* Your task *
Give the listing again character for character, but drop the images.

BEGIN

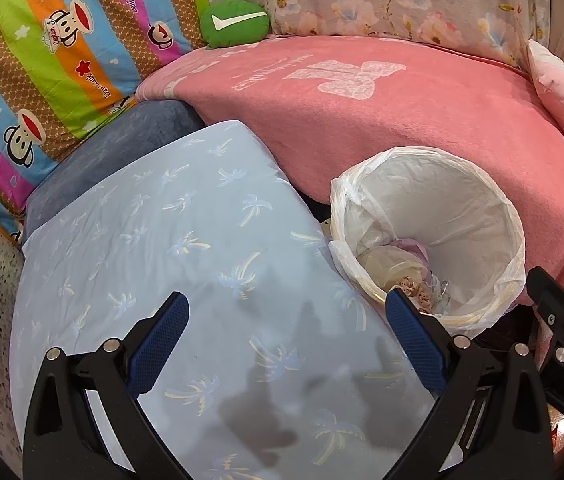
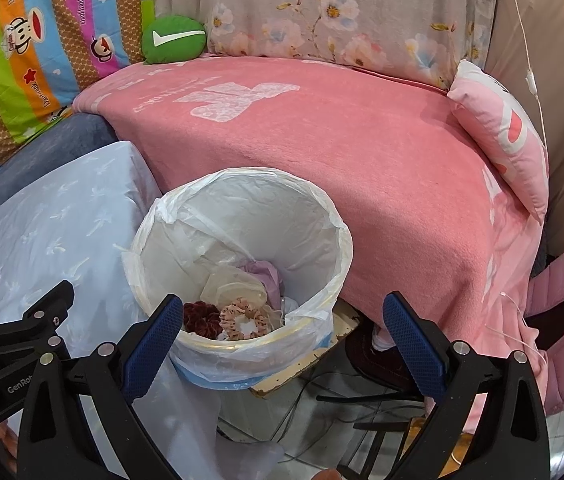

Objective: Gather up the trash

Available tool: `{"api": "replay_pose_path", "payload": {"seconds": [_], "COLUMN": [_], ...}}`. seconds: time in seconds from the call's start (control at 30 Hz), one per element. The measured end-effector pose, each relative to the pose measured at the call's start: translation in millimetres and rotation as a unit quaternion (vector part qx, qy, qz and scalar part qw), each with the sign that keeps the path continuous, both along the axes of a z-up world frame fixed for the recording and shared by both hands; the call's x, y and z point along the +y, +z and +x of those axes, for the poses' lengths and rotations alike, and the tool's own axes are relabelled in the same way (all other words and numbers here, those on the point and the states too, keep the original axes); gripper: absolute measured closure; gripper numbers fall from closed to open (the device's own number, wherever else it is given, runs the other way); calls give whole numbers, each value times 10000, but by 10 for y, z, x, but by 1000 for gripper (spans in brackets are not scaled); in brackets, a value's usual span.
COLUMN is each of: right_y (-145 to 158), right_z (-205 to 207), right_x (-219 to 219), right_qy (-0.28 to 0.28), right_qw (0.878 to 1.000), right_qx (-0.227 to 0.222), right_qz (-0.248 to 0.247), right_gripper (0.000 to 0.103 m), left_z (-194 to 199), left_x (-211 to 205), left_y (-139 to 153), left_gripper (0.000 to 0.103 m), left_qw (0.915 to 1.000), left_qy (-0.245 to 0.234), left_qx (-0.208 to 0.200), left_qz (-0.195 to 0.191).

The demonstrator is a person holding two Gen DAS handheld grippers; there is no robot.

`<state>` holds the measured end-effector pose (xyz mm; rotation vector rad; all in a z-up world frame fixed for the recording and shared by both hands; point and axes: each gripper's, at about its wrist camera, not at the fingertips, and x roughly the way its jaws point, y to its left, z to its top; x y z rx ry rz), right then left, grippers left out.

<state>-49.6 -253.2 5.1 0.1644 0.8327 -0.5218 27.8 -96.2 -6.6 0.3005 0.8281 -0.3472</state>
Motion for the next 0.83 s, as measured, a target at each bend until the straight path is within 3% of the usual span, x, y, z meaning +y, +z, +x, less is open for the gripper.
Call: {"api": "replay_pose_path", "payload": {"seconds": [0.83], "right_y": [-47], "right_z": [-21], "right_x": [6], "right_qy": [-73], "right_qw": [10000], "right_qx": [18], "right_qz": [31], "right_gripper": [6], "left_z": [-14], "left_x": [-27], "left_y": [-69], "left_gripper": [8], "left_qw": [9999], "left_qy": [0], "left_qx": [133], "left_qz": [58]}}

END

* Output below *
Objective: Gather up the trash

Available tool: `{"api": "replay_pose_path", "payload": {"seconds": [_], "COLUMN": [_], ...}}`. seconds: time in seconds from the call's start (control at 30 Hz), one per element. The measured end-effector pose, each relative to the pose measured at the call's start: translation in millimetres and rotation as a unit quaternion (vector part qx, qy, qz and scalar part qw), each with the sign that keeps the path continuous, both along the axes of a z-up world frame fixed for the recording and shared by both hands; the call's x, y and z point along the +y, +z and +x of those axes, for the poses' lengths and rotations alike, and the tool's own axes are relabelled in the same way (all other words and numbers here, those on the point and the states too, keep the original axes); gripper: absolute measured closure; gripper numbers fall from closed to open (the device's own number, wherever else it is given, runs the other way); calls give whole numbers, each value times 10000, but by 10 for y, z, x, but by 1000 for gripper (spans in brackets are not scaled); in brackets, a value's usual span.
COLUMN is each of: right_y (-145 to 158), right_z (-205 to 207), right_x (-219 to 219), right_qy (-0.28 to 0.28), right_qw (0.878 to 1.000), right_qx (-0.227 to 0.222), right_qz (-0.248 to 0.247), right_gripper (0.000 to 0.103 m), left_z (-194 to 199), left_x (-211 to 205), left_y (-139 to 153), left_gripper (0.000 to 0.103 m), left_qw (0.915 to 1.000), left_qy (-0.245 to 0.234), left_qx (-0.208 to 0.200), left_qz (-0.195 to 0.191).

The demonstrator is a person holding two Gen DAS handheld grippers; there is no robot.

`<state>` holds the measured end-effector pose (xyz mm; rotation vector rad; all in a z-up world frame fixed for the recording and shared by both hands; point and axes: each gripper's, at about its wrist camera, not at the fingertips, and x roughly the way its jaws point, y to its left, z to its top; x y z rx ry rz), right then left, grippers left out.

<state>-49.6 -253.2 5.1 0.1644 0.8327 -0.5218 27.8 -96.2 -6.6 0.3005 0.8281 -0.3472</state>
Motion for the next 0.83 s, as measured, a target at each bend until the straight path is within 3% of the usual span, x, y, z meaning +y, +z, +x, less is open for the gripper.
Call: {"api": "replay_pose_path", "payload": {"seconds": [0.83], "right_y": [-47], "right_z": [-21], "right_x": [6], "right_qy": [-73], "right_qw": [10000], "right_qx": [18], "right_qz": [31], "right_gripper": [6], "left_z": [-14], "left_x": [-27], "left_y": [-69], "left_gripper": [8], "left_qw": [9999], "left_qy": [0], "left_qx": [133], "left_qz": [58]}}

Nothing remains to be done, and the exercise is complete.